Description of the task => Verbatim transcription with images omitted: return the entries below in full.

Records excerpted from a collection:
_ _ _ _ _ _ _

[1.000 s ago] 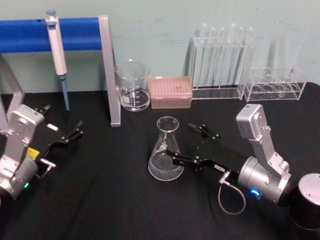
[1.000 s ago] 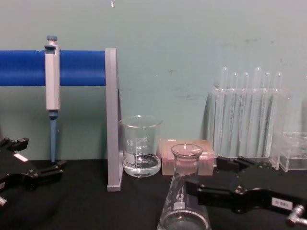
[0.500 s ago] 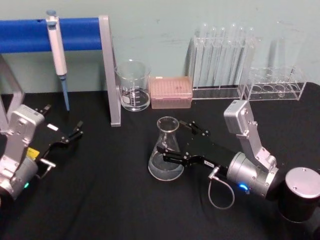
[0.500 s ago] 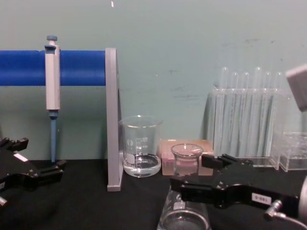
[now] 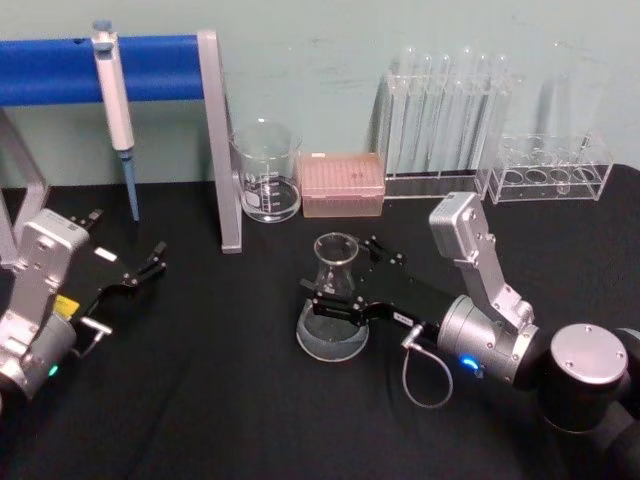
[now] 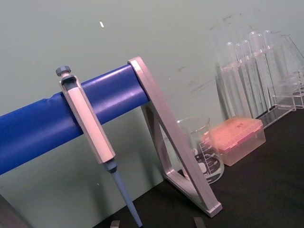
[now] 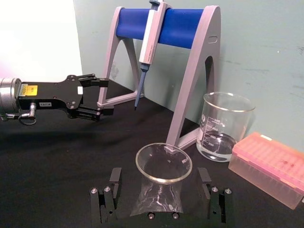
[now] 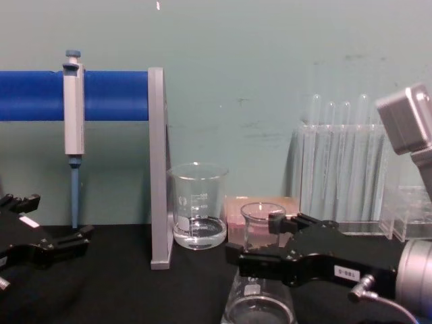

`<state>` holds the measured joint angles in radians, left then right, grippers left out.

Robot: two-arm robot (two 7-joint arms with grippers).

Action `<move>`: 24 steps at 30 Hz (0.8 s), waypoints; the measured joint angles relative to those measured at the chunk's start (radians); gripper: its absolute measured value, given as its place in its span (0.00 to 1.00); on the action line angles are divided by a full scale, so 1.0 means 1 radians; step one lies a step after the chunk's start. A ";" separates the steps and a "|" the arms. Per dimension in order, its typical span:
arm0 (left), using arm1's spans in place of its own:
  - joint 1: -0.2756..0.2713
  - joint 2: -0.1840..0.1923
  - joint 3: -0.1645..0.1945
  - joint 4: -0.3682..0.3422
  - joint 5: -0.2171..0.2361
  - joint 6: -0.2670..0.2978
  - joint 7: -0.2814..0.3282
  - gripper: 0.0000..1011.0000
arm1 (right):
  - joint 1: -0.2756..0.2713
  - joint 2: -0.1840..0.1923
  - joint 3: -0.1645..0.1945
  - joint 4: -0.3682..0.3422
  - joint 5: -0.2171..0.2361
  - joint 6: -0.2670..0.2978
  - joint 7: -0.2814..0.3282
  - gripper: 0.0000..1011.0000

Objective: Grasp the erlenmeyer flask with one hand, shake it three times, then place it back.

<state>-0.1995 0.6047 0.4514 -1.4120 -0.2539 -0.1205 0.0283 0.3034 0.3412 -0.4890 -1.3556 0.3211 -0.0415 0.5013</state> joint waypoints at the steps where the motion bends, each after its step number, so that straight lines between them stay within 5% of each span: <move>1: 0.000 0.000 0.000 0.000 0.000 0.000 0.000 0.99 | 0.003 -0.003 -0.001 0.004 -0.001 -0.001 0.001 0.99; 24: 0.000 0.000 0.000 0.000 0.000 0.000 0.000 0.99 | 0.016 -0.018 -0.003 0.026 -0.008 -0.002 0.007 0.99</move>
<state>-0.1995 0.6047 0.4514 -1.4120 -0.2539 -0.1205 0.0283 0.3197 0.3234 -0.4922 -1.3297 0.3135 -0.0432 0.5081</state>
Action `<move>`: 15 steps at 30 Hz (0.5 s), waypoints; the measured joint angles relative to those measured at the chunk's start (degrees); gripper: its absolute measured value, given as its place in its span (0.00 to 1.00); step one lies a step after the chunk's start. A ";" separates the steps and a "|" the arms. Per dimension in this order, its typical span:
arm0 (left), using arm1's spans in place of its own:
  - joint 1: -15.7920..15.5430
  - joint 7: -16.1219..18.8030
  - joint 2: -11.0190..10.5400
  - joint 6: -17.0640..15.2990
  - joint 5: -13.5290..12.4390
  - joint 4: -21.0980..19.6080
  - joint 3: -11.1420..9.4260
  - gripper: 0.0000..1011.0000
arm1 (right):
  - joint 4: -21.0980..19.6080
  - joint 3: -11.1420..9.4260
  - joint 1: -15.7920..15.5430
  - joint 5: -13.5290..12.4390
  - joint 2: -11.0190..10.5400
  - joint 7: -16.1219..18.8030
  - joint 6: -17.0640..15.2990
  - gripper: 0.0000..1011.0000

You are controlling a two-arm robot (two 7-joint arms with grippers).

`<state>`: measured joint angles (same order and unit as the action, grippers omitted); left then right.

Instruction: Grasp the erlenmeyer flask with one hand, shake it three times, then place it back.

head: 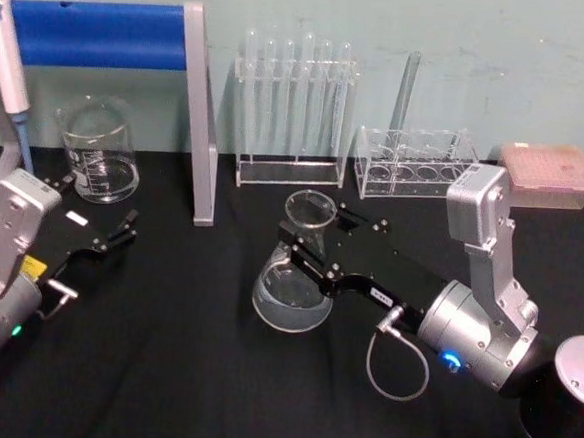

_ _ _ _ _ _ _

Exercise solution =>
[1.000 s ago] 
[1.000 s ago] 
[0.500 s ago] 
[0.500 s ago] 
[now] 
[now] 
[now] 
[now] 

`<state>` holds the measured joint angles in radians, left then right, grippers left out.

Robot: two-arm robot (two 7-joint arms with grippers).

Action `<move>`: 24 steps at 30 Hz (0.8 s), waypoints; the measured joint angles relative to those measured at the chunk's start (radians); gripper: its absolute measured value, given as its place in its span (0.00 to 1.00); on the action line angles are divided by a full scale, so 1.0 means 1 radians; step one lies a step after the chunk's start. A ";" separates the steps and a "|" the arms. Per dimension in order, its typical span:
arm0 (left), using arm1's spans in place of its own:
  - joint 1: -0.2756..0.2713
  - joint 2: -0.1840..0.1923
  - joint 3: -0.1645..0.1945
  - joint 4: -0.3682..0.3422
  - joint 5: -0.2171..0.2361
  - joint 6: -0.2670..0.2978
  - joint 7: -0.2814..0.3282
  - gripper: 0.0000..1011.0000
arm1 (right):
  - joint 1: -0.2756..0.2713
  - joint 2: -0.1840..0.1923
  - joint 3: -0.1645..0.1945
  - joint 4: -0.3682..0.3422
  - joint 5: -0.2171..0.2361
  - joint 6: -0.2670..0.2978
  - joint 7: -0.2814..0.3282
  - gripper: 0.0000..1011.0000

Objective: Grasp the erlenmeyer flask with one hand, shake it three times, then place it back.

<state>-0.1995 0.6047 0.4514 -1.4120 -0.2539 -0.1205 0.0283 0.3034 0.3412 -0.4890 -1.3556 0.3211 -0.0415 0.5013</state> joint waypoints at the steps where the motion bends, each after its step number, so that straight lines between them stay within 5% of each span: <move>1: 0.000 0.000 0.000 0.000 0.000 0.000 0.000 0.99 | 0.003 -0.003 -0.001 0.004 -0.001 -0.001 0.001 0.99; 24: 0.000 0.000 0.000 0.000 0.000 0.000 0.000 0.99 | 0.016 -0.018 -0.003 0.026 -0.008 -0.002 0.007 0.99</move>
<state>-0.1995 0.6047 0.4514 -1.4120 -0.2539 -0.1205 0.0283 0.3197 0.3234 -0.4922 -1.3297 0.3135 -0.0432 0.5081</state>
Action `<move>`: 15 steps at 30 Hz (0.5 s), waypoints; the measured joint angles relative to those measured at the chunk's start (degrees); gripper: its absolute measured value, given as its place in its span (0.00 to 1.00); step one lies a step after the chunk's start. A ";" separates the steps and a "|" the arms. Per dimension in this order, its typical span:
arm0 (left), using arm1's spans in place of its own:
  - joint 1: -15.7920..15.5430
  - joint 7: -16.1219..18.8030
  - joint 2: -11.0190..10.5400
  - joint 6: -17.0640..15.2990
  - joint 5: -13.5290..12.4390
  - joint 4: -21.0980..19.6080
  - joint 3: -11.1420..9.4260
  - gripper: 0.0000..1011.0000
arm1 (right):
  - joint 4: -21.0980..19.6080
  - joint 3: -11.1420..9.4260
  - joint 1: -15.7920..15.5430
  - joint 5: -13.5290..12.4390
  - joint 2: -11.0190..10.5400
  - joint 7: -16.1219..18.8030
  - joint 6: -17.0640..15.2990
  - gripper: 0.0000..1011.0000

You are controlling a two-arm robot (two 7-joint arms with grippers).

`<state>`: measured joint angles (same order and unit as the action, grippers omitted); left then right.

Instruction: Grasp the erlenmeyer flask with one hand, shake it three times, then place it back.

head: 

This completes the output.